= Jonne (name) =

Jonne is a Finnish variant of the given name John. Notable people with the name include:

- Jonne Aaron (born 1983), Finnish singer
- Jonne Halttunen (born 1985), Finnish rally co-driver
- Jonne Hjelm (born 1988), Finnish footballer
- Jonne Järvelä (born 1974), Finnish musician
- Jonne Kemppinen (born 1981), Finnish footballer
- Jonne Kunnas (born 1992), Finnish football coach
- Jonne Lindblom (born 1983), Finnish football agent
- Jonne Valtonen (born 1976), Finnish composer
- Jonne Virtanen (born 1988), Finnish ice hockey player

It is also the surname of Uruguayan footballer Luis Jonne.
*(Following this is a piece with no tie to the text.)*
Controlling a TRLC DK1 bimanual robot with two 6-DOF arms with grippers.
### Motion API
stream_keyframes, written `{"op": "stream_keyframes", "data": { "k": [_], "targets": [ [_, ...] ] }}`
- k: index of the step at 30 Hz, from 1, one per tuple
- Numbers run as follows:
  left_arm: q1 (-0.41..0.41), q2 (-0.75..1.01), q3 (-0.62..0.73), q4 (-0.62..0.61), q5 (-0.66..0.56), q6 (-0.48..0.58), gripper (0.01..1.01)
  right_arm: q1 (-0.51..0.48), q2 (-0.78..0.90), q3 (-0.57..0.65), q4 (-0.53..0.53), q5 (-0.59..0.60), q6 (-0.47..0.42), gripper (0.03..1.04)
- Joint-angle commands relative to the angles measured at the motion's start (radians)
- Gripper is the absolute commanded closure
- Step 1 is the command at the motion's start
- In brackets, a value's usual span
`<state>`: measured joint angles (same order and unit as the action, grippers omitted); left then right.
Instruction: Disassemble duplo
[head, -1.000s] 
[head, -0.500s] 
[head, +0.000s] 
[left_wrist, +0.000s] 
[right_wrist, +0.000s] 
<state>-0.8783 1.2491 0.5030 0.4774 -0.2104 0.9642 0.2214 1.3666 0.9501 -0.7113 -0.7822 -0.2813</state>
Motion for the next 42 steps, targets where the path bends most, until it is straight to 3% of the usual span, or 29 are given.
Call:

==Internet meme and slang==
Starting in the early 2010s, the Finnish slang word jonne ( jonnet) has been used to refer to a stereotypical teenage boy who behaves embarrassingly, often rides a moped and drinks energy drinks, especially Euroshopper Energy Drink ("ES"), from which the term ES-jonne is derived. The word originally came from the name of Jonne Jyrylä, the creator of the Finnish website Jonneweb, and the first "jonne memes" on the Finnish imageboard Kuvalauta were based on a teenage photo of Finnish rapper Atte Toikka, which was originally posted on the Finnish social networking website IRC-Galleria. Since at least the early 2020s, the slang word veeti ( veetit), derived from the Finnish name Veeti, has similarly been used to refer to a new generation of teenage boys.